Sedangkan Vicky masih berada di kamar Stela. Vicky mengambil kunci kamar Stela di kantong celananya. Memasuki kamar, ia masih belum bisa menelaah maksud dari istrinya. Kenapa istrinya mengoleksi barang-barang yang identik dengan anak kecil, masih belum ia ketahui maksudnya. Memasuki lebih dalam kamar Stela. Vicky makin penasaran saat menemukan kertas kecil yang usang. Tulisan 'Tuhan, aku kesepian' terukir indah di atas kertas itu. Kesepian dalam arti apa yang dirasakan istrinya itu? Di rumahnya banyak orang, fasilitas juga sangat mewah. Lantas apa yang masih kurang?

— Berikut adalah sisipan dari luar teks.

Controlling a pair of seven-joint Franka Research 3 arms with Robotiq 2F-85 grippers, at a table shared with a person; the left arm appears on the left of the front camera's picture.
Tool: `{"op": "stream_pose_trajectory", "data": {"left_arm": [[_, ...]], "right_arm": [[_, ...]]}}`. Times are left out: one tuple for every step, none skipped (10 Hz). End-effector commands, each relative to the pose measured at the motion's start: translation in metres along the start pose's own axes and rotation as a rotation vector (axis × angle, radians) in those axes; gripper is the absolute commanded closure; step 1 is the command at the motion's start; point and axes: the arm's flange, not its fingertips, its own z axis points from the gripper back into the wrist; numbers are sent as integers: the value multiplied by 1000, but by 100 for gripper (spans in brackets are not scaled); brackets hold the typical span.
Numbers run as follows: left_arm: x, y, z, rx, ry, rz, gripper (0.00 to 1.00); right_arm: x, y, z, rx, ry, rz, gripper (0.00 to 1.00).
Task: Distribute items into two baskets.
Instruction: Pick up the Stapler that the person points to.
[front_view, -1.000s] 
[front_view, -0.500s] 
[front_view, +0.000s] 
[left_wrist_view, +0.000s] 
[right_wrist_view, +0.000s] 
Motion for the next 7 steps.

Vicky ingin mengerti istrinya sepenuhnya. Vicky ingin tau kenapa Stela sangat kesepian, dan dengan senang hati Vicky akan menjadi pelipur lara untuk istrinya. Namun, mau memulai dari mana, Vicky tidak tahu.
Malam harinya, pukul sepuluh malam, Vicky memasuki kamarnya. Ia melihat Stela sudah terbaring meringkuk di ranjangnya. Pelan-pelan ia menghampiri Stela. Melepas kaos yang ia gunakan, dan ikut berbaring dengan istrinya. Stela tampak tenang dalam tidurnya. Seakan gadis itu tercipta dengan sikap yang sangat lembut dan bersahaja. Tapi, ketika bangun, Stela akan berubah jadi macan betina yang siap mencabik mangsanya.
"Aku mau bebas!" racau Stela dalam tidurnya. Vicky membuka matanya kembali. Stela bergerak gelisah dalam pelukannya. Kalimat 'aku mau bebas' terus gadis itu lontarkan. Vicky mencoba menenangkan Stela. Mengelus lengan terbuka Stela, berharap bisa membantu melelapkan kembali tidur istrinya.
"Semua akan baik-baik saja, baby. Ada aku," bisik Vicky tanpa sadar.